The current economic slowdown would not affect the defence acquisition programme of the Indian armed forces, defence minister A K Antony said in a lead-up seminar to Aero India 2009, which officially opens in Bangalore on 11 February.
Responding to Air Chief Marshal F H Major who spoke earlier stressing defence modernisation, Antony said, "We will provide you whatever you want to safeguard India's national interests." He added that the government was prepared to spend more on defence research and development.
However, the minister admitted that the country was "far, far away" from realising prime minister Jawaharlal Nehru's dream of India becoming self-reliant in defence.
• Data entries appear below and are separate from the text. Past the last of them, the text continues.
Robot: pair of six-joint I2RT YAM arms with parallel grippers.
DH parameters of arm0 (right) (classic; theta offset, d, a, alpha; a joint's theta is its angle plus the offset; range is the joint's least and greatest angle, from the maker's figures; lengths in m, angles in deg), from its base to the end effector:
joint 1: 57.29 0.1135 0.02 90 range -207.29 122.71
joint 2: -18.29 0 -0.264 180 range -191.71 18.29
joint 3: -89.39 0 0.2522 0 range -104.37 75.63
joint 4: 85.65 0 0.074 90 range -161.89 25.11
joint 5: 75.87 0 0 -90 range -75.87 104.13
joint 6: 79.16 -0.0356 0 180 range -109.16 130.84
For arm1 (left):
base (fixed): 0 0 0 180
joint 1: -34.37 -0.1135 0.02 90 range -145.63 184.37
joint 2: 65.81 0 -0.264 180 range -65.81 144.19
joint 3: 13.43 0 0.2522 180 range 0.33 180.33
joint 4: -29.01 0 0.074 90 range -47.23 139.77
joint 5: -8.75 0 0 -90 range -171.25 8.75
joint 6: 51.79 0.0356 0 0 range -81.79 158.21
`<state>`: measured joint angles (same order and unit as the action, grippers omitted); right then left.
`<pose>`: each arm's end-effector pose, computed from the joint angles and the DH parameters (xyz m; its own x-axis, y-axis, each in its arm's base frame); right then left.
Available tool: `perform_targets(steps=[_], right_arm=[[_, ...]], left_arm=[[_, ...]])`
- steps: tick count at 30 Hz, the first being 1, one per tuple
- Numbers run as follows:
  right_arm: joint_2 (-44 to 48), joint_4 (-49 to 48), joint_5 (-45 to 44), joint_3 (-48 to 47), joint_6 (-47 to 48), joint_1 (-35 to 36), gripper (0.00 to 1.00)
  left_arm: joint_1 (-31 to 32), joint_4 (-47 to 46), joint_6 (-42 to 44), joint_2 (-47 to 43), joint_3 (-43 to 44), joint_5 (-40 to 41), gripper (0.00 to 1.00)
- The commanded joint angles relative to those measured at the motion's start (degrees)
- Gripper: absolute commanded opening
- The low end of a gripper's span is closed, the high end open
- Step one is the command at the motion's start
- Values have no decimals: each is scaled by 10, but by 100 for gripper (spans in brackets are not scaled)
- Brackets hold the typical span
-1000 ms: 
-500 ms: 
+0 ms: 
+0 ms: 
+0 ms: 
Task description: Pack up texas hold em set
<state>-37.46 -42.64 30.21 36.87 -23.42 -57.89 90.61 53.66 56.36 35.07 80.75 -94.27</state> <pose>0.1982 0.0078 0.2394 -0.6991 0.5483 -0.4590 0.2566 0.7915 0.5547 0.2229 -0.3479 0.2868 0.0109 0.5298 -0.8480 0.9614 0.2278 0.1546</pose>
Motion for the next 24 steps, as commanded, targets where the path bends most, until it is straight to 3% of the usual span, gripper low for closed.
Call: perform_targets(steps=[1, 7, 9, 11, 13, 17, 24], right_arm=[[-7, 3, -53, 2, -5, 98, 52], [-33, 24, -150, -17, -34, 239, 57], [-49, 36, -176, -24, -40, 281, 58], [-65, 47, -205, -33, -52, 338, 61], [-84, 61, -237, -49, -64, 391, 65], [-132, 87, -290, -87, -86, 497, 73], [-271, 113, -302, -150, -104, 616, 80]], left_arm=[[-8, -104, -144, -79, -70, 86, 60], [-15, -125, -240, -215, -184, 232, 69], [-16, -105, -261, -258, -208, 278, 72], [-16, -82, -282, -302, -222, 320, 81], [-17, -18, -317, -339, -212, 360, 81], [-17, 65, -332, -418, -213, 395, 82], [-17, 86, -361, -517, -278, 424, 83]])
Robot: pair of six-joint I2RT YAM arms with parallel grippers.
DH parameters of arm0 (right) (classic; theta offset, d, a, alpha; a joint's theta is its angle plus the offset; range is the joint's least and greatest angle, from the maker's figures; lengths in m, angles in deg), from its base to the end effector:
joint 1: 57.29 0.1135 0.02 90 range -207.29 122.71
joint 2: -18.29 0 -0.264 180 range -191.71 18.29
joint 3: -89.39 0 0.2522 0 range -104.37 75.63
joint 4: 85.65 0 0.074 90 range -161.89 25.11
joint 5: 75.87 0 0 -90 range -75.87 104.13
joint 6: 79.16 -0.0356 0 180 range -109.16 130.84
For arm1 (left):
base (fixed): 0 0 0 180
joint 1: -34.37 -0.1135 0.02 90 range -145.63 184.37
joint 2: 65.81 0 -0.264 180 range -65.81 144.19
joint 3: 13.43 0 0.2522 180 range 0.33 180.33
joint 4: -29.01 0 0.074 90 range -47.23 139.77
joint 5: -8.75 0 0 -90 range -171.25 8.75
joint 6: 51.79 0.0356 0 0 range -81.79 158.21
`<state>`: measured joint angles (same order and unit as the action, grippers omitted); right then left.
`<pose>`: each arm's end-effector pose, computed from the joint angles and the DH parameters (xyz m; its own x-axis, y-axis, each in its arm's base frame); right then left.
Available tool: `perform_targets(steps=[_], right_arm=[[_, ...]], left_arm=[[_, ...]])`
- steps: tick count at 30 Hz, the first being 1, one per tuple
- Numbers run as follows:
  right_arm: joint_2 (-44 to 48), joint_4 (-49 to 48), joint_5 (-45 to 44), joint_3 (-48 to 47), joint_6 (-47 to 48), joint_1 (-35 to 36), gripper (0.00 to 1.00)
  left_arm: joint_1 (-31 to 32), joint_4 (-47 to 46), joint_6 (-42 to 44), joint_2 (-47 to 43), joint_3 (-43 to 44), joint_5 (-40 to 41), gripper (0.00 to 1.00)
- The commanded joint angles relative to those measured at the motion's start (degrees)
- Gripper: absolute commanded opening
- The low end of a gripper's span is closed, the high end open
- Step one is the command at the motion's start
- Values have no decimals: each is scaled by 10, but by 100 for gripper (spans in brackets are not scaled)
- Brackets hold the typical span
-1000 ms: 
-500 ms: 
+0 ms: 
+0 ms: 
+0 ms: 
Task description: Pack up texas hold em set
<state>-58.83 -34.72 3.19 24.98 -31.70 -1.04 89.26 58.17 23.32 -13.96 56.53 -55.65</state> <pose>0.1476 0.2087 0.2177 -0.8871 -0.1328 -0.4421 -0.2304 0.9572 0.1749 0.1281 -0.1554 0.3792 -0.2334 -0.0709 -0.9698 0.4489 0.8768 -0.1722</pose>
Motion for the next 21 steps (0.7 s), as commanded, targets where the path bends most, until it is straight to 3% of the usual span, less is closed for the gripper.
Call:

He pointed out that only 30 per cent of India's defence needs are met within the country, while 70 per cent are imported.
He said that a country like India, which boasts of the world's "fourth largest scientific group" and is "growing like anything", depending on foreign sources for most defence items is "not suitable for us".
Earlier, the chief of air staff had sought an apex body to coordinate and regulate aerospace industries "in order to cut wasteful expenditure" and duplication of efforts.
India's economic upswing in the last two decades had resulted in substantial surge in aerospace industries, the Air Chief Marshal said, adding that this was "encouraging". However, as the aerospace industry is poorly regulated, "we run the risk of wasteful expenditure and duplication of efforts".
"There is a definite need for an effective apex agency to coordinate and regulate the activities of many organs that constitute our aerospace industry and to provide focus for the development of a coherent national aerospace capability," he said.
The Chief of Air Staff said India must identify core technologies to be developed, and aggressively design and manufacture them. "Attempting to design and develop everything is not cost-effective," he said.
Antony claimed that he feels "guilty" about the poor growth in indigenous development and production of defence items, saying it is "very, very slow". He said the defence ministry spends only six per cent of its budget on R&D. At the same time, government-owned and private industries in the defence sector should also increase R&D spend, he said.
The minister expressed happiness over the success of the advanced light helicopter (ALH) Dhruv, designed and developed in India. He said that two years ago there were "many doubting Thomases" who said it wouldn't be a success. But today, there is a great demand for ALH. He said even the armed forces were finding it difficult to procure the ALH as there was demand from the Home Ministry, various state governments, and many foreign countries as well.
Antony added that unconventional means of "warfare" used by terrorists, as seen in the 9/11 attacks in the US and the 26/11 attack in Mumbai, demand a "calibrated" international response.